### Required work
Please return only the lines from the one holding "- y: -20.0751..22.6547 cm" through the one holding "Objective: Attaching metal", exactly as they appear in the records below, both ends included.

### Input data
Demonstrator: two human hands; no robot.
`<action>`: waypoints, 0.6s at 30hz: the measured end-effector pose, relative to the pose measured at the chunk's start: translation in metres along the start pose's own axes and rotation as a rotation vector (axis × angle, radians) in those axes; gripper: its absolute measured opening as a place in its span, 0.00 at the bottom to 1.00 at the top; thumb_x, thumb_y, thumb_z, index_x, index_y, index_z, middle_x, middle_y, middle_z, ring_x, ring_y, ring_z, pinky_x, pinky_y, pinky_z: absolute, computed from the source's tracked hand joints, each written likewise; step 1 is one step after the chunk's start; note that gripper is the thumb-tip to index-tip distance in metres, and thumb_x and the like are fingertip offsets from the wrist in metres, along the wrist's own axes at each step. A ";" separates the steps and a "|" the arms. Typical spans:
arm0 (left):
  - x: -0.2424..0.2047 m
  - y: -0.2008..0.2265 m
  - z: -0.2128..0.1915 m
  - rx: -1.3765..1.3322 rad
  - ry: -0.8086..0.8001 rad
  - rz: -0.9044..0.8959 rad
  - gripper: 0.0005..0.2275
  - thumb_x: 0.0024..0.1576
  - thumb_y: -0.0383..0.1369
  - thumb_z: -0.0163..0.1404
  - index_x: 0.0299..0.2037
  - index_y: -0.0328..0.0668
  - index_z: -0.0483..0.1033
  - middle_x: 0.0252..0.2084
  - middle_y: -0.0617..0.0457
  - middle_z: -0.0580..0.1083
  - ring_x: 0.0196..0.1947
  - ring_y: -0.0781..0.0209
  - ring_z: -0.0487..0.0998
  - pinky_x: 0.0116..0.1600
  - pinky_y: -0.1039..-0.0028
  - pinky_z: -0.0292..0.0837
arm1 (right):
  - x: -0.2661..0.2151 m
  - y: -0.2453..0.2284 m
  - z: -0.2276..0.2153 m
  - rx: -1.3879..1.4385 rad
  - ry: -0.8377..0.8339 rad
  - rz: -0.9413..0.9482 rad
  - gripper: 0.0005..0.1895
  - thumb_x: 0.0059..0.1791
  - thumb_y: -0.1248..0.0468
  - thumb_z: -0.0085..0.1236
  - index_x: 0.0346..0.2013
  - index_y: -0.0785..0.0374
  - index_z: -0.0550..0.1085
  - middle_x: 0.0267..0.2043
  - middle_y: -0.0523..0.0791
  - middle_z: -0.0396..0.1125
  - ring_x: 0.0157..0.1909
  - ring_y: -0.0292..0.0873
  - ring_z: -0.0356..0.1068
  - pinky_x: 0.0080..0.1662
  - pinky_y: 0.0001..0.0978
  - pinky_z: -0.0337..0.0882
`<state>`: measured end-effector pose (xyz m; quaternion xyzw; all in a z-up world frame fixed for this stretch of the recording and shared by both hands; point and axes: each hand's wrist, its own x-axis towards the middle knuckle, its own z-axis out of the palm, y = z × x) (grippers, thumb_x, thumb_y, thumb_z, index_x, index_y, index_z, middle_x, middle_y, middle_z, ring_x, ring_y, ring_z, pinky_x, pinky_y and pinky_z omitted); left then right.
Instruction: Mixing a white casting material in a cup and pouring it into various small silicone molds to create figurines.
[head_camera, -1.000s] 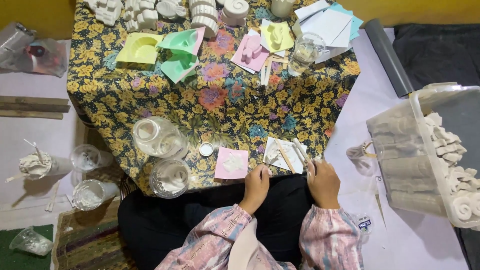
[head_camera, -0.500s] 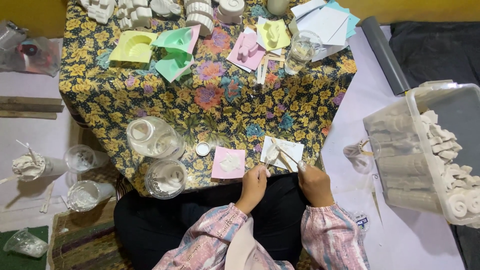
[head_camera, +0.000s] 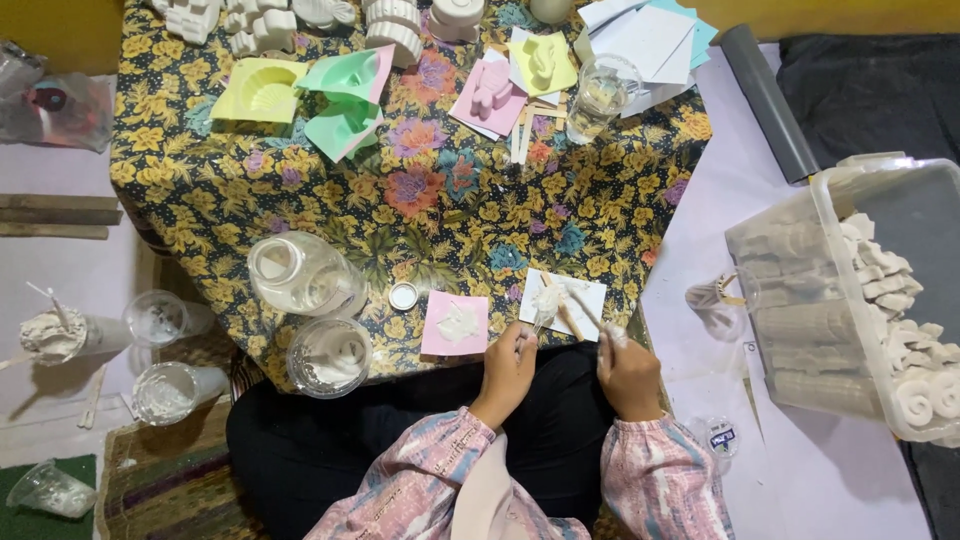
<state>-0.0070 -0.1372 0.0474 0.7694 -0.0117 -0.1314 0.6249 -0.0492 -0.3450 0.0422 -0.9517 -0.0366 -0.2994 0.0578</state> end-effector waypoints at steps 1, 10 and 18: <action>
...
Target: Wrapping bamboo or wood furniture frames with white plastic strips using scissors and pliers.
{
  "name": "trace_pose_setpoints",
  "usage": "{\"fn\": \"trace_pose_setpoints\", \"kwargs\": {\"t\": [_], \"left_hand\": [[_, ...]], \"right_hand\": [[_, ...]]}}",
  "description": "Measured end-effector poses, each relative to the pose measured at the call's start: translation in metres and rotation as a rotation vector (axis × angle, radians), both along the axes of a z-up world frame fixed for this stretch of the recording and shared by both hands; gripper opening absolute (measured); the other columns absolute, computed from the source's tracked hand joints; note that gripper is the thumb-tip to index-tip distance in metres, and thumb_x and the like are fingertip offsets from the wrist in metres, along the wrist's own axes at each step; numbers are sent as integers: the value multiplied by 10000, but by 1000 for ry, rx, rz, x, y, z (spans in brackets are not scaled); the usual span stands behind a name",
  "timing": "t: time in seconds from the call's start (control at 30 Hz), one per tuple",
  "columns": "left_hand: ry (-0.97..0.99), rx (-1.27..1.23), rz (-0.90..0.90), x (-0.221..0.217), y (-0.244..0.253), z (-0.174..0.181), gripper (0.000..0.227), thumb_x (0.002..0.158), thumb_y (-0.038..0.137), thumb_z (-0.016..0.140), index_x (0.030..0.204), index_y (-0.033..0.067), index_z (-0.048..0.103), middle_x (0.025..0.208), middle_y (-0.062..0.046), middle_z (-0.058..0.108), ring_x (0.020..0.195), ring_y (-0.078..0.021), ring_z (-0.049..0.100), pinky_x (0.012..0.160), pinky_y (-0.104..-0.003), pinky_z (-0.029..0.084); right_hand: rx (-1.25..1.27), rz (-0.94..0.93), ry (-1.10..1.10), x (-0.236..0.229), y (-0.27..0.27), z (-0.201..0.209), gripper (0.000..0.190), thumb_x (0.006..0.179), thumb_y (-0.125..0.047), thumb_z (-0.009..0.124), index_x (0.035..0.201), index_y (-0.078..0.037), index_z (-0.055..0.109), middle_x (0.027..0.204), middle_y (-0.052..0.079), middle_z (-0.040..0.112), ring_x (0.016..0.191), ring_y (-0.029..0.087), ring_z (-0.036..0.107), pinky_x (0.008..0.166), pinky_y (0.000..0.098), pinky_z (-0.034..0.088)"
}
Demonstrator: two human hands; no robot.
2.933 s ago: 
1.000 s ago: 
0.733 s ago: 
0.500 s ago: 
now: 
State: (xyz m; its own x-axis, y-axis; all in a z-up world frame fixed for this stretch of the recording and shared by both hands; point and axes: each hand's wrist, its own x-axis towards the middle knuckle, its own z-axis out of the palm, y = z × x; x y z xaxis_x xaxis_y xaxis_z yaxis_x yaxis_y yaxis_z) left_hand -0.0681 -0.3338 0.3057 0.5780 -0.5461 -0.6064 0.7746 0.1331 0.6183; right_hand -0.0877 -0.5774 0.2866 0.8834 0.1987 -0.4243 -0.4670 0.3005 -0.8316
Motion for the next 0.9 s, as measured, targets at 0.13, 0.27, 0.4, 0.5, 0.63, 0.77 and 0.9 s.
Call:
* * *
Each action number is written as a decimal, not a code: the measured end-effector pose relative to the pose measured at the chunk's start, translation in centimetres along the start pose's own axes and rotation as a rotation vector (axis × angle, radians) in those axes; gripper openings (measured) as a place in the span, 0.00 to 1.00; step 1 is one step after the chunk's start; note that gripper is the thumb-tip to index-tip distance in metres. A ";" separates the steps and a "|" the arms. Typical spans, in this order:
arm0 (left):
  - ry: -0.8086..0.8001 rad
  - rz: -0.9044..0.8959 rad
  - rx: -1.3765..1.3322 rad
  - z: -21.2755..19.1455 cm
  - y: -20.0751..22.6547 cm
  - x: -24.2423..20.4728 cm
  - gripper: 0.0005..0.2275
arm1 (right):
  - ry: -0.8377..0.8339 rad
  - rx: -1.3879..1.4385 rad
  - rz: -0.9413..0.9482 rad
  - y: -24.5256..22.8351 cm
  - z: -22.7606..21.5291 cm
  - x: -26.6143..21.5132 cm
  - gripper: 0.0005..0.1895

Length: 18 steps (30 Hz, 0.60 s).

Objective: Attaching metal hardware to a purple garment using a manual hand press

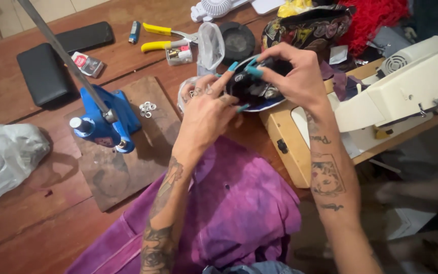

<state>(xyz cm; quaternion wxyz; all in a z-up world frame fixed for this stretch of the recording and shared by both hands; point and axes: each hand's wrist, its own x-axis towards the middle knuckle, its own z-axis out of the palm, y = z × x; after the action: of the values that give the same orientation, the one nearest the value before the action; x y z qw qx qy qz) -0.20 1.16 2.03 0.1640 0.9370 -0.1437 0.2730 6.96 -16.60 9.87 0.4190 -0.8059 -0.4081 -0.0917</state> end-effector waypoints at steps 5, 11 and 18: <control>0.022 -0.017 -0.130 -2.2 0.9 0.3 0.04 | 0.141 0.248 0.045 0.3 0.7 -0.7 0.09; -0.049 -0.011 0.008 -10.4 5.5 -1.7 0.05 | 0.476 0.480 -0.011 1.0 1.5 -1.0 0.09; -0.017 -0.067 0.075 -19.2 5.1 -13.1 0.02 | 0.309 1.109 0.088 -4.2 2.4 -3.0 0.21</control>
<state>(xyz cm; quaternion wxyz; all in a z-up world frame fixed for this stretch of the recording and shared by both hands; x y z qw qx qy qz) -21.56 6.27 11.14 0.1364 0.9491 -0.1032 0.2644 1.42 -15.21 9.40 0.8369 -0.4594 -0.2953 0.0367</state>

### Answer box
  - y: -20.0751..22.6547 cm
  - x: -24.2423..20.4728 cm
  - gripper: 0.0005..0.2275
arm1 (right):
  - ry: -0.8377..0.8339 rad
  - rx: -1.3879..1.4385 rad
  - rz: -0.9413..0.9482 rad
  - y: -24.5256..22.8351 cm
  - z: -22.7606..21.5291 cm
  - x: -26.6143..21.5132 cm
  - gripper: 0.0005..0.1895

Length: 18 steps (30 Hz, 0.60 s).

Objective: Attaching metal hardware to a purple garment using a manual hand press

No further output is required for this answer.